=== Section Start ===

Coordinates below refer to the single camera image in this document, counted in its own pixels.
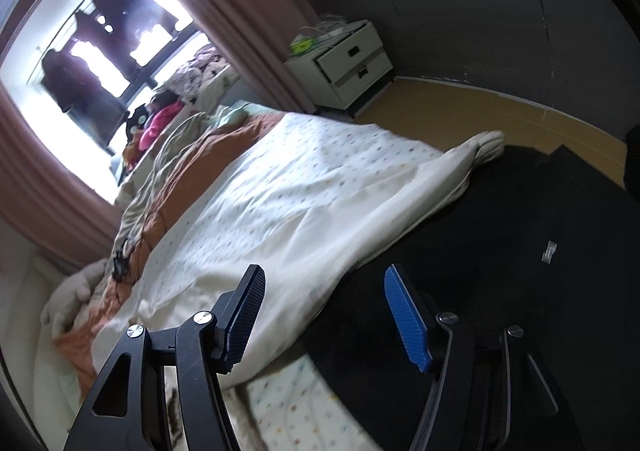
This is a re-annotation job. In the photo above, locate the dark hanging garment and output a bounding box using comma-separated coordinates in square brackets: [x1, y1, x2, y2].
[75, 0, 182, 68]
[42, 48, 127, 142]

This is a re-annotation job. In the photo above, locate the orange quilt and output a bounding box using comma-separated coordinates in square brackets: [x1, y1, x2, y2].
[52, 112, 288, 384]

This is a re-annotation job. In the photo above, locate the white nightstand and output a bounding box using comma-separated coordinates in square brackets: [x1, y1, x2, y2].
[284, 20, 395, 119]

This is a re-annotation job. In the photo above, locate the pale green pillow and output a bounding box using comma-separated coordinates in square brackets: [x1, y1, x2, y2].
[219, 100, 263, 128]

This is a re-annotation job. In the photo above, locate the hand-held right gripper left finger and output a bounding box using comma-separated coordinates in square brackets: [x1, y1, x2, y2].
[64, 263, 267, 451]

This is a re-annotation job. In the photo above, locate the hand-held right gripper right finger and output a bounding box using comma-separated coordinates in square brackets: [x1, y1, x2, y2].
[384, 263, 587, 451]

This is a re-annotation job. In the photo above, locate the white dotted bed sheet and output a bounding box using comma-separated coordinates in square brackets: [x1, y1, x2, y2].
[120, 111, 506, 451]

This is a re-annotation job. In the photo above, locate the beige blanket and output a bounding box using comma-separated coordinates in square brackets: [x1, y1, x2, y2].
[114, 101, 251, 252]

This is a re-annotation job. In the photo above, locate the dark grey wardrobe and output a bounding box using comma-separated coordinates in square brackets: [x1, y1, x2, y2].
[272, 0, 640, 142]

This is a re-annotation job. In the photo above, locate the pink curtain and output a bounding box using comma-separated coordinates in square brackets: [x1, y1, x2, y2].
[0, 90, 123, 274]
[109, 0, 322, 113]

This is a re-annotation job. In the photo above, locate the black garment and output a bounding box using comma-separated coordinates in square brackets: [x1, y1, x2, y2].
[300, 144, 640, 451]

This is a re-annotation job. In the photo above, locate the floral cloth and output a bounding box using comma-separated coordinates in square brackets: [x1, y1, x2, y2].
[167, 44, 237, 103]

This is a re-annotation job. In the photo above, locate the black round plush toy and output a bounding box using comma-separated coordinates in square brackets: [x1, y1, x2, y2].
[124, 108, 151, 138]

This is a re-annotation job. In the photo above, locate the beige plush toy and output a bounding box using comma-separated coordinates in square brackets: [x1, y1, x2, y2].
[40, 258, 108, 338]

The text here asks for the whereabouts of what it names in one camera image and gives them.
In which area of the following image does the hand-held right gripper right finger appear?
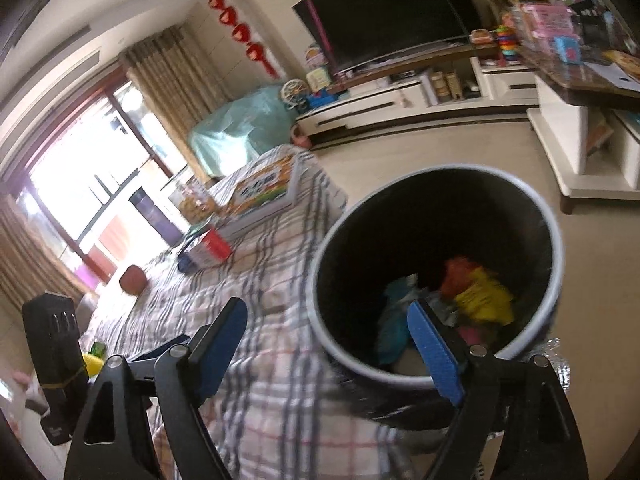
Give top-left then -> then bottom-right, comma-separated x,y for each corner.
406,299 -> 591,480

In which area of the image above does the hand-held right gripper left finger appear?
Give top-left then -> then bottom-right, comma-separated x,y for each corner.
62,297 -> 249,480

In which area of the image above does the teal plastic wrapper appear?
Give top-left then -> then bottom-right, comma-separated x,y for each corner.
376,275 -> 418,367

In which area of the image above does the white round bin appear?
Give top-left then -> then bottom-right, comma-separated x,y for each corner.
306,164 -> 563,391

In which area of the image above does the yellow snack bag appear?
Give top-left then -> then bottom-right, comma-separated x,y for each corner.
452,265 -> 516,326

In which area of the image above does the red snack bag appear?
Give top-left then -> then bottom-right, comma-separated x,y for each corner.
440,256 -> 483,296

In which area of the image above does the white rimmed trash bin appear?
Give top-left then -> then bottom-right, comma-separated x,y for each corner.
312,167 -> 558,431

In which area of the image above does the red and white carton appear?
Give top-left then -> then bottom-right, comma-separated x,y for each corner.
187,229 -> 234,270

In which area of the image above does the beige curtain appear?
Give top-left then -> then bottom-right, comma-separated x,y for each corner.
120,25 -> 236,181
0,195 -> 86,311

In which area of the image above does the brown round object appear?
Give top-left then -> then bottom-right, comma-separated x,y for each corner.
120,266 -> 148,296

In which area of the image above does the silver foil sheet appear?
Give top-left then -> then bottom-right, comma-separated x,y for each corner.
542,337 -> 571,391

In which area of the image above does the clear cookie jar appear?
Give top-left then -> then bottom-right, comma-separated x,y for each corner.
170,180 -> 221,226

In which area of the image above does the purple tumbler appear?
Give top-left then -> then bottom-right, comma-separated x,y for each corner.
129,186 -> 182,246

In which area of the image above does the orange book box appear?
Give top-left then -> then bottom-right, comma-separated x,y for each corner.
212,152 -> 303,233

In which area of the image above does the teal covered furniture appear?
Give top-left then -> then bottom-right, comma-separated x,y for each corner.
189,85 -> 301,178

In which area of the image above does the white television cabinet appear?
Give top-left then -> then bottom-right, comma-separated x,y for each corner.
295,55 -> 543,148

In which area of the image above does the toy ferris wheel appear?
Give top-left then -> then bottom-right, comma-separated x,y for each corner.
280,79 -> 308,111

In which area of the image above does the white side cabinet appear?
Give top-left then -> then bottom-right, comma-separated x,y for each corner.
520,50 -> 640,216

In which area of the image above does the yellow-green toy box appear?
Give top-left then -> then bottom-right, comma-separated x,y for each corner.
306,67 -> 332,92

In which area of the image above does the red hanging decoration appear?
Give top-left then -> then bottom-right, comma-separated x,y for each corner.
209,0 -> 282,78

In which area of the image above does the black television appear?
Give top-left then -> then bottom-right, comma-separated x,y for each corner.
291,0 -> 483,76

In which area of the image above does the pink toy box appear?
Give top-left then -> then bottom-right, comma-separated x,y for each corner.
517,2 -> 576,53

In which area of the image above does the colourful stacking ring toy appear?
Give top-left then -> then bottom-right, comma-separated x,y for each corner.
495,25 -> 521,63

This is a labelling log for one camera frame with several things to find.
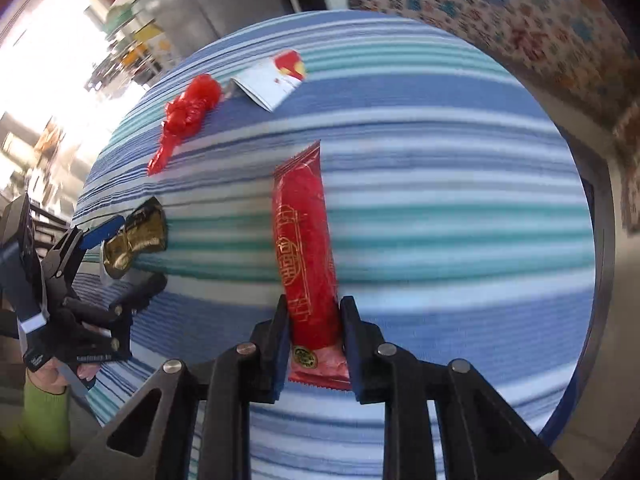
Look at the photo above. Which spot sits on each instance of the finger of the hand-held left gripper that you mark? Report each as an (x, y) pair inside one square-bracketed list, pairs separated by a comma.
[(132, 292), (100, 232)]

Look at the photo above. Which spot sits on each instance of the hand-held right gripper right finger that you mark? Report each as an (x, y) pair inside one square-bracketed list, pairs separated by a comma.
[(357, 366)]

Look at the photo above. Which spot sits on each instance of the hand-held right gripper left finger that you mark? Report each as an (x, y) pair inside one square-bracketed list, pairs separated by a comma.
[(280, 366)]

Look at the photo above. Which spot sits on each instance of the dark gold foil wrapper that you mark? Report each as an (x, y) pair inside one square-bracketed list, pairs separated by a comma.
[(137, 237)]

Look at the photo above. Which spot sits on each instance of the red gold-printed packet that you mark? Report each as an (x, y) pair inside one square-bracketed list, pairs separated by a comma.
[(307, 260)]

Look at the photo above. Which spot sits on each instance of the person's left forearm green sleeve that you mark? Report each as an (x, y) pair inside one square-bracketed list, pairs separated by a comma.
[(35, 425)]

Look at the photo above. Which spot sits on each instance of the person's left hand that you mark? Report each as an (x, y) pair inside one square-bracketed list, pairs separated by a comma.
[(50, 376)]

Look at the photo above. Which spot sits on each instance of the red crumpled plastic wrapper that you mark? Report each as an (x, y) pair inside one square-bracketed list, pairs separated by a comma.
[(187, 110)]

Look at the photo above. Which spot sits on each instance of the blue striped tablecloth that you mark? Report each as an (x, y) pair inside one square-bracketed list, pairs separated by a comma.
[(425, 210)]

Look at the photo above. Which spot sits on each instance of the rack with green baskets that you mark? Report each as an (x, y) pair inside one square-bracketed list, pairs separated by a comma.
[(127, 45)]

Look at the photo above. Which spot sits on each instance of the white red flat packet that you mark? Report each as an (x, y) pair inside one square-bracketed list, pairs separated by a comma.
[(272, 82)]

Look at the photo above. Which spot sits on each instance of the silver refrigerator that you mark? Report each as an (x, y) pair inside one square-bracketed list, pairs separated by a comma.
[(215, 5)]

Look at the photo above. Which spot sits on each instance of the printed sofa blanket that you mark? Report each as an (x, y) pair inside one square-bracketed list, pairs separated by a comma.
[(500, 15)]

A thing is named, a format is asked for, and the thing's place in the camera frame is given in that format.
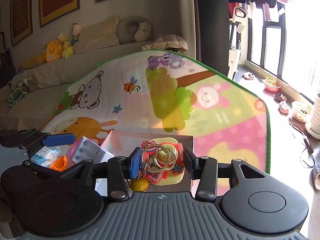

=== Section End ===

What is required:
Would you print, exactly as written, every line above from the one holding "In which area of the image above does the white round" through the one holding "In which area of the image above does the clear", with both included and no other lines?

Result of the task:
In which area of the image above does the white round bin appear?
Give top-left then -> then bottom-right, comma-separated x,y for each corner.
306,164 -> 563,391

In which area of the image above does the yellow snack bag appear?
Give top-left then -> then bottom-right, comma-separated x,y for each corner.
452,265 -> 516,326

In which area of the image above does the red snack bag appear?
Give top-left then -> then bottom-right, comma-separated x,y for each corner.
440,256 -> 483,296

In which area of the image above does the white rimmed trash bin appear?
Give top-left then -> then bottom-right, comma-separated x,y for each corner.
312,167 -> 558,431

In which area of the image above does the red and white carton appear?
Give top-left then -> then bottom-right, comma-separated x,y for each corner.
187,229 -> 234,270

In which area of the image above does the beige curtain appear?
Give top-left then -> then bottom-right, comma-separated x,y for each corner.
120,25 -> 236,181
0,195 -> 86,311

In which area of the image above does the brown round object appear?
Give top-left then -> then bottom-right, comma-separated x,y for each corner.
120,266 -> 148,296

In which area of the image above does the silver foil sheet appear?
Give top-left then -> then bottom-right, comma-separated x,y for each corner.
542,337 -> 571,391

In which area of the image above does the clear cookie jar appear?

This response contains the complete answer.